- Exercise requirements
Scan the entries for the word "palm", and copy every line where it appears.

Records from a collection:
________
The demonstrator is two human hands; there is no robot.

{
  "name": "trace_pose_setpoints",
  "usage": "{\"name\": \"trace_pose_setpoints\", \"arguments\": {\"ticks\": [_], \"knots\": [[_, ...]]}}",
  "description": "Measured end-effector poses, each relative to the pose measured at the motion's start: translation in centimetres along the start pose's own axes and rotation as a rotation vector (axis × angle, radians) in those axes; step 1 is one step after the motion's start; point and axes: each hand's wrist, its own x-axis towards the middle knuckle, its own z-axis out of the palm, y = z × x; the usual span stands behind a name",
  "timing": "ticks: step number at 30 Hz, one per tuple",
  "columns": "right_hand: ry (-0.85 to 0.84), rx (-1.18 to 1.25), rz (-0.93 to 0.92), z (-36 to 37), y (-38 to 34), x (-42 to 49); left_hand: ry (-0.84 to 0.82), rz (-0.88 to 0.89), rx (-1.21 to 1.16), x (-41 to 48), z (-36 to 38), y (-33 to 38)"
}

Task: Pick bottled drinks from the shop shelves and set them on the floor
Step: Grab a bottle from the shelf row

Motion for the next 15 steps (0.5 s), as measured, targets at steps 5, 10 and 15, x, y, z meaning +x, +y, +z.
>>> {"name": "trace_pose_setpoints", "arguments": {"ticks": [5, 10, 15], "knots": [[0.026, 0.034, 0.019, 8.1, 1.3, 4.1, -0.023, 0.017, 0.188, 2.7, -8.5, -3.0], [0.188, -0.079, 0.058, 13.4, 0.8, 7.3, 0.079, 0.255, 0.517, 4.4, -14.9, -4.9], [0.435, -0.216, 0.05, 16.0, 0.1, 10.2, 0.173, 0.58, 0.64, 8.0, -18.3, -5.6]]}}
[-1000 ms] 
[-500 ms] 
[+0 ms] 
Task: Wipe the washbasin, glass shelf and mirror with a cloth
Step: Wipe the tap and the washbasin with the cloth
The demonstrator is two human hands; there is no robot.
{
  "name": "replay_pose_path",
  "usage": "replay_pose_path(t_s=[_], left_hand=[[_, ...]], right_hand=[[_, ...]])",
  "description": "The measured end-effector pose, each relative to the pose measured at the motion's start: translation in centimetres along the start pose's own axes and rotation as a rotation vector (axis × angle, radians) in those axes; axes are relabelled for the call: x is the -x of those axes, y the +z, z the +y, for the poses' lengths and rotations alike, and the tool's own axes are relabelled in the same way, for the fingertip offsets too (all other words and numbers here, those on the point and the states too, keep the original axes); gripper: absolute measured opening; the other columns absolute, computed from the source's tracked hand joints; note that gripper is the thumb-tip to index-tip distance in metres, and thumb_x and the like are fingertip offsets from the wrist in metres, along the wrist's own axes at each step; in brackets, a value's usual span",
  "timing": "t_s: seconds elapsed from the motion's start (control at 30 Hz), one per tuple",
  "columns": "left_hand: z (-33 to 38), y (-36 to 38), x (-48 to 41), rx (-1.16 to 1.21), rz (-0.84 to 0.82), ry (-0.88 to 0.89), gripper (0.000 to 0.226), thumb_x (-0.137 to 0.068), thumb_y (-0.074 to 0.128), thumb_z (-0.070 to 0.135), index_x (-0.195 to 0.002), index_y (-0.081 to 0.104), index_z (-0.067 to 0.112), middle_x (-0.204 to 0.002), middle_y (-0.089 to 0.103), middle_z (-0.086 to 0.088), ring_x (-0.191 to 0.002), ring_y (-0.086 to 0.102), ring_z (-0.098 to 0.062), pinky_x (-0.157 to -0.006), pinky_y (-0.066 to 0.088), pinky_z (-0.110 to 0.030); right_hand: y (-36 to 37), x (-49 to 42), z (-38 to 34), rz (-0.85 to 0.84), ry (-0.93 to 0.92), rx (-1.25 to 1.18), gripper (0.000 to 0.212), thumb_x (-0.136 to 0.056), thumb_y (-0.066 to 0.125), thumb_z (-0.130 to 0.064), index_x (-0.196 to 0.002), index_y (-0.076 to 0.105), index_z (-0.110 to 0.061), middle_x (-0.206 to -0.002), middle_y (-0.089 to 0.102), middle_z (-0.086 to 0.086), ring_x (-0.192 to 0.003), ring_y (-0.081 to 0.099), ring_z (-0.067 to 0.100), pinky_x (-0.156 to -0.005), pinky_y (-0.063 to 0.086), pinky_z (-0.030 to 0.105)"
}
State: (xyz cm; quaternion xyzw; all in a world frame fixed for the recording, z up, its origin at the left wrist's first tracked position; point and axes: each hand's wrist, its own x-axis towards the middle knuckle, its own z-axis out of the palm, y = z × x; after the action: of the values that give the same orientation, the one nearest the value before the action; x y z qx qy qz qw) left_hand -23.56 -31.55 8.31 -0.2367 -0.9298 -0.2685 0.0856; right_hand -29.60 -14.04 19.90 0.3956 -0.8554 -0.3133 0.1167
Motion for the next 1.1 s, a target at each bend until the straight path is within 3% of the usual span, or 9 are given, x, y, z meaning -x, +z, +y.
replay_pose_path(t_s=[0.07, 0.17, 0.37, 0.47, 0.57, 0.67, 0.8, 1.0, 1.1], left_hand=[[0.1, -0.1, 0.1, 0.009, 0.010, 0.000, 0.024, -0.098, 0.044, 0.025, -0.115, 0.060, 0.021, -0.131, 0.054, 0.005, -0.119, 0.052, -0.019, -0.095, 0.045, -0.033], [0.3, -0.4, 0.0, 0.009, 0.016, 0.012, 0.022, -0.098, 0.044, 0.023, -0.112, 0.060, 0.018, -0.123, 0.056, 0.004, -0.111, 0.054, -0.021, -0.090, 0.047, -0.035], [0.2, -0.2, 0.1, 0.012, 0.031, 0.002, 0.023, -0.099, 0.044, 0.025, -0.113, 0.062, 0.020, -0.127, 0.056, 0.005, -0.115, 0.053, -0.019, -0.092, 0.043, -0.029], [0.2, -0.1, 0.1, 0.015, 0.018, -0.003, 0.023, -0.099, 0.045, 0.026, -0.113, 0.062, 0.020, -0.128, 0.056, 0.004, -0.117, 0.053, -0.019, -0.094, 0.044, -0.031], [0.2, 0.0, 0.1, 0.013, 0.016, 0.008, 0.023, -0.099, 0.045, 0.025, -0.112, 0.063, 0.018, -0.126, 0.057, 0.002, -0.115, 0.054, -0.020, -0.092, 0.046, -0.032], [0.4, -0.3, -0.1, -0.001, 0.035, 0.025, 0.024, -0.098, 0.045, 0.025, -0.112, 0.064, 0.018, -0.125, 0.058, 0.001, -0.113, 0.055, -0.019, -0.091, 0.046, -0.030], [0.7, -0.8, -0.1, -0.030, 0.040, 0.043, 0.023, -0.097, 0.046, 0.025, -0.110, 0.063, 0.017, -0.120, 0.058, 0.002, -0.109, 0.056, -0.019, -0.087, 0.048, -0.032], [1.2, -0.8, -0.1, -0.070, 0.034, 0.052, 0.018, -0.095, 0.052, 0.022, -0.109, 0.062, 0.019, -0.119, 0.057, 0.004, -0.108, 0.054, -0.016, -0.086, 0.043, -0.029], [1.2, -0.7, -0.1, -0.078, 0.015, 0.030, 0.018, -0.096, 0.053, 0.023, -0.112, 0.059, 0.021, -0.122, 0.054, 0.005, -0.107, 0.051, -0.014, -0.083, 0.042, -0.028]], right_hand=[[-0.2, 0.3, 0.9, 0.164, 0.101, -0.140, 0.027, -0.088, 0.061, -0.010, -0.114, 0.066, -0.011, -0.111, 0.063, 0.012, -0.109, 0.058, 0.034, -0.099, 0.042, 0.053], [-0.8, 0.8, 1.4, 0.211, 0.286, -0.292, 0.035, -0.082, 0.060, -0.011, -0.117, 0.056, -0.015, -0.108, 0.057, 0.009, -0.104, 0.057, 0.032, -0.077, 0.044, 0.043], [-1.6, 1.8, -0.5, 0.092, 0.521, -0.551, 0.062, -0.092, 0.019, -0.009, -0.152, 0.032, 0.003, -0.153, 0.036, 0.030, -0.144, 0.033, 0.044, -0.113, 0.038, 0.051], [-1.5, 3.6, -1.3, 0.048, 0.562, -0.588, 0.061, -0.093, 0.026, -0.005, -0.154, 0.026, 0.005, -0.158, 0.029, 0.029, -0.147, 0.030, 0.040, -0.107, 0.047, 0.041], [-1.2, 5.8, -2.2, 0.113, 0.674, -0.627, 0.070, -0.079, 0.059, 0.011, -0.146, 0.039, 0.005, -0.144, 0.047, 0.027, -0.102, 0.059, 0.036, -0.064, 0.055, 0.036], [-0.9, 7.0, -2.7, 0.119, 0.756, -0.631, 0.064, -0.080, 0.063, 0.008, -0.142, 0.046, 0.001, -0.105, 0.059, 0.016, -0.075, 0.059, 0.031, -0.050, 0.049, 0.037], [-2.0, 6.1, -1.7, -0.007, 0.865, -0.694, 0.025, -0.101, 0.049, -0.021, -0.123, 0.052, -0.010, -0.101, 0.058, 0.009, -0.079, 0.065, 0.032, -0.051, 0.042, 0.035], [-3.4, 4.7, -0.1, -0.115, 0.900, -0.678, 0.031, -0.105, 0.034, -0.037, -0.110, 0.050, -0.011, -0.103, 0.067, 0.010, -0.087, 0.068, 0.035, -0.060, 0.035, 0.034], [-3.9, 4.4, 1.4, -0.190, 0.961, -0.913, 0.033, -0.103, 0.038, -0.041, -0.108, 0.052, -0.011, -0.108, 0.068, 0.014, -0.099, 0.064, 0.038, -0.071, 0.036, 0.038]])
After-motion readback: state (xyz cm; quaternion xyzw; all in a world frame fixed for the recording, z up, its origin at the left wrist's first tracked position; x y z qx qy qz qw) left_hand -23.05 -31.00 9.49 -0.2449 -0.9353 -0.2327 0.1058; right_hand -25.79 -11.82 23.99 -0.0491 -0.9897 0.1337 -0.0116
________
- Response
  "description": "Measured end-effector poses, each relative to the pose measured at the motion's start: translation in centimetres along the start pose's own axes and rotation as a rotation vector (axis × angle, radians) in those axes; step 1 is one step after the motion's start; point and axes: each hand's wrist, its own x-axis towards the middle knuckle, its own z-axis out of the palm, y = z × x; the usual span stands behind a name",
State: (xyz cm; quaternion xyzw; all in a world frame fixed for the recording, z up, its origin at the left wrist's first tracked position; point and axes: each hand's wrist, its own x-axis towards the middle knuckle, its own z-axis out of the palm, y = z × x; after the action: of the values that give the same orientation, the one nearest the value before the action; x y z qx qy qz qw) left_hand -23.56 -31.55 8.31 -0.2367 -0.9298 -0.2685 0.0856; right_hand -29.60 -14.04 19.90 0.3956 -0.8554 -0.3133 0.1167

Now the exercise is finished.